The plaintiff was not guilty of any affirmative act which was the proximate cause of her injury. Herbert v. Northern P. R. Co. 3 Dak. 38, 13 N.W. 349; Mares v. Northern P. R. Co. 3 Dak. 336, 21 N.W. 5; Elliott v. Chicago, M. & St. P. R. Co. 5 Dak. 523, 3 L.R.A. 363, 41 N.W. 758; Kunkel v. Minneapolis, St. P. & S. Ste. M. R. Co. 18 N.D. 367, 121 N.W. 830; Heckman v. Evenson, 7 N.D. 173, 73 N.W. 427; Cameron v. Great Northern R. Co. 8 N.D. 124, 77 N.W. 1016, 5 Am. Neg. Rep. 454; Owen v. Cook, 9 N.D. 134, 47 L.R.A. 646, 81 N.W. 285; McTavish v. Great Northern R. Co. 8 N.D. 333, 79 N.W. 443; Carr v. Minneapolis, St. P. & S. Ste. M. R. Co. 16 N.D. 217, 112 N.W. 972; McBride v. Wallace, 17 N.D. 495, 117 N.W. 857; Williams v. Northern P. R. Co. 3 Dak. 168, 14 N.W. 97; Thomp. Neg. § 365; Hall v. Northern P. R. Co. 16 N.D. 60, 111 N.W. 609, 14 Ann. Cas. 960; Johnson v. Fargo, 15 N.D. 525, 108 N.W. 243, 20 Am. Neg. Rep. 460; McKeever v. Homestake Min. Co. 10 S.D. 599, 74 N.W. 1053.
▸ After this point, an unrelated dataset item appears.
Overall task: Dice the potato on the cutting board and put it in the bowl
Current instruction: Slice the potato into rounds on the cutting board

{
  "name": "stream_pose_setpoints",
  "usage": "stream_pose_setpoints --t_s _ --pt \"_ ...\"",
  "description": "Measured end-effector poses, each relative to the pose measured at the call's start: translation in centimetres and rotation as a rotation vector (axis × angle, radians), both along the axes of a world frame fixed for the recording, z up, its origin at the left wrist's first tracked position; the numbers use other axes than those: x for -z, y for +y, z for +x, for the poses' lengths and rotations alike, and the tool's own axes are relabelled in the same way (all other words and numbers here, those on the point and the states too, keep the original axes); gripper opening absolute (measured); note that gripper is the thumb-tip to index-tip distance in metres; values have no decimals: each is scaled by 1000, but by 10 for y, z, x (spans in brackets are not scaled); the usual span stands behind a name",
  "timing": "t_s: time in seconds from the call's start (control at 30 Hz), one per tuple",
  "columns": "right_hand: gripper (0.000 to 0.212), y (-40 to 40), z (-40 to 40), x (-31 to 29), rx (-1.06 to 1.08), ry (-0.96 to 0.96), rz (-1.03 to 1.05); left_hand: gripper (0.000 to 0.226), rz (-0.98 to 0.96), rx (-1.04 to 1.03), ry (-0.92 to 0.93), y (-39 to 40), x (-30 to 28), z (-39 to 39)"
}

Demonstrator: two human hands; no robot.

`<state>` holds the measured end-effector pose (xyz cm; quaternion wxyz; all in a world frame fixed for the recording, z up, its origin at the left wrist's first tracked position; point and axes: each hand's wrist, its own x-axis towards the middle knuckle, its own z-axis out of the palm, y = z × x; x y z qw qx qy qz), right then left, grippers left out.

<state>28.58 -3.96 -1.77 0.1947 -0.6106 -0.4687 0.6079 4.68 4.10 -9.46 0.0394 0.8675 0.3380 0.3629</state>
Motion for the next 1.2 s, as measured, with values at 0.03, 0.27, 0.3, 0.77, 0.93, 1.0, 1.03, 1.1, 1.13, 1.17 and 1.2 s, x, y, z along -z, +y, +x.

Yuster and Olson were defendant's servants, acting within the scope of their employment, at the time of the injury to plaintiff. Rev. Codes 1905, § 5571; Wood, Mast. & S. § 1, p. 2; 26 Cyc. pp. 699, 1546 and notes.

They were not independent contractors or draymen. Waters v. Pioneer Fuel Co. 52 Minn. 474, 38 Am. St. Rep. 564, 55 N.W. 52; Sadler v. Henlock, 4 El. & Bl. 570, 24 L. J. Q. B. N. S. 138, 1 Jur. N. S. 677, 3 Week. Rep. 181, 3 C. L. R. 760; Turner v. Great Eastern R. Co. 33 L. T. N. S. 431; Texas & P. R. Co. v. Juneman, 18 C. C. A. 394, 30 U.S. App. 541, 71 F. 936; Singer Mfg. Co. v. Rahn, 132 U.S. 518, 33 L.Ed. 440, 10 S.Ct. 175; Stone v. Codman, 15 Pick. 297; Lewis v. Detroit Vitrified Brick Co. 164 Mich. 489, 129 N.W. 726; Larsen v. Home Teleph. Co. 164 Mich. 295, 129 N.W. 894; Barg v. Bousfield, 65 Minn. 355, 68 N.W. 45, 16 Am. Neg. Cas. 188; Brackett v. Lubke, 4 Allen, 138, 81 Am. Dec. 694.

OPINION

FISK, J.

Action to recover for personal injuries sustained by plaintiff, which, it is alleged, were caused by the negligence of defendant's servants. Plaintiff had judgment in the court below, and from such judgment, and also from an order denying defendant's motion for judgment non obstante, or, in the alternative, for a new trial, he has appealed to this court.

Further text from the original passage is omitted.